So day 2 of the Bookish 12 Days of Christmas brings us to favourite characters. My favourite characters of 2010 are:
Paul Carter from Don't Tell Mum I Work on the Rigs, She Thinks I'm a Piano Player in a Whorehouse.
Apart from the fact that I love the title of this book, Paul Carter brings his life as an oil rig worker to life with such humour you couldn't help but like the guy. I've since listened to a few interviews with him and he seems like the kind of guy you could sit down and have a beer with.
Will from The Ruins of Gorlan
A hero in a fantasy novel not racked with guilt, self doubt or trying to avoid being the hero. Will hasn't had the easiest of lives, but his willingness to learn and genuine niceness make me want to read more of this series.
Olive Martin from The Sculptress
Gotta love a good villain, especially when your not sure she is a villain! Olive Martin is so well written by Walters you are in turn repulsed and pity her. And in the end, you not sure if you've been played by her or not. Brilliant!
Mr Rosenblum's Wife from Mr Rosenblum's List
How embarrassing is it that she is one of my favourites but I can't remember her name! She stood by and watched as her husband did things she did not understand with resignation. But in the end she saw the man it was making him. A true example of behind every great man stands a great woman.
Mma Ramotswe from Tea Time For The Traditionally Built
Mma Ramotswe has long been one of my favourite characters. Her lovely serene, calm, no nonsense, traditional approach to solving the mysteries that come into the No 1 Ladies Detective Agency puts her up there with the likes of Miss Marple, Sherlock Holmes and Poirot.
Scout from To Kill A Mockingbird
Scout's view of her world and the summer described in this book are incredibly moving. Lee's portrayal of Scout truly bought her to life for me. An amazing read.
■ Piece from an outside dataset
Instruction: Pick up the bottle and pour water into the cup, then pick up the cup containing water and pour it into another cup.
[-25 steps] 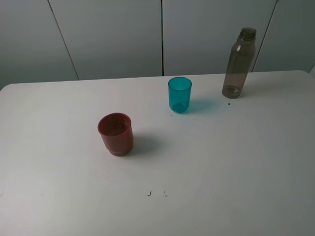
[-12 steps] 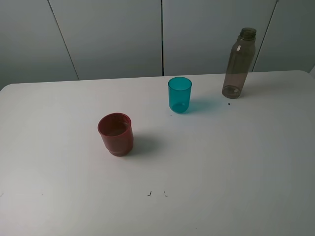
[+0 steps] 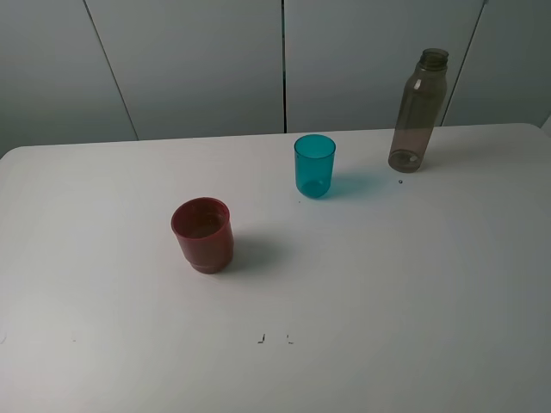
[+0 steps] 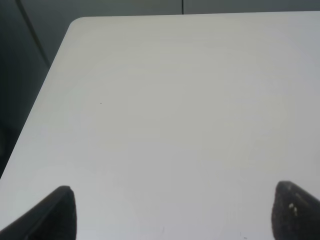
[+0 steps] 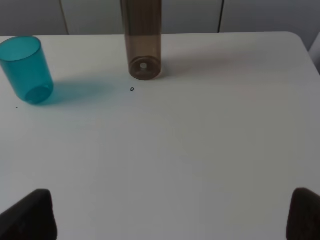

Vedran Smailović from The Cellist of Sarajevo
A very minor character, and the only one in the book based on a true person. Smailović was a cellist with the Sarajevo orchestra. A mortar shell outside his building one day killed 22 people waiting in line for bread. For the next 22 days, he took his cello down to the crater and played Albinoni’s Adagio in G Minor. For me the fact that someone would honor the dead in this way is beautiful. It shows the best of humanity amongst the worst of it.
Edward Tullane from the Miraculous Journey of Edward Tullane
Edward's realisations about what is truly important through his journey in this book made a real impact on me. Told so beautifully from the point of view of a toy rabbit, Edward Tullane could teach us all something.
Precious from Push
A character who dares you to not like her, not cheer for her, not feel for her. Precious comes from a situation so horrible you wouldn't hold it against her if she raged against the world. Instead she realises the only way out is education. A better life for her will mean a better life for her children and that alone makes her an excellent mother.
Dolores from She's Come Undone
Lamb made Dolores so real to me I felt like calling her up and telling her to get a grip at times! Another character who realised she could be so much more than her circumstances suggested. Another who I cheered for as often as I despaired for her.
Offred from The Handmaid's Tale
Offred's appeal for me is in the fact she can remember life before it became controlled. She is aware of how things use to be, how they became what they are now, she's just not sure how to get back to it. For me a cautionary tale about being told what is good for you and not questioning decisions that affect your life.
Once again, thanks to Carly from Writing From the Tub for this brilliant idea! Tomorrow, the 10 most anticipated books of 2011. (Hmm, will have to do some research for that tonight!)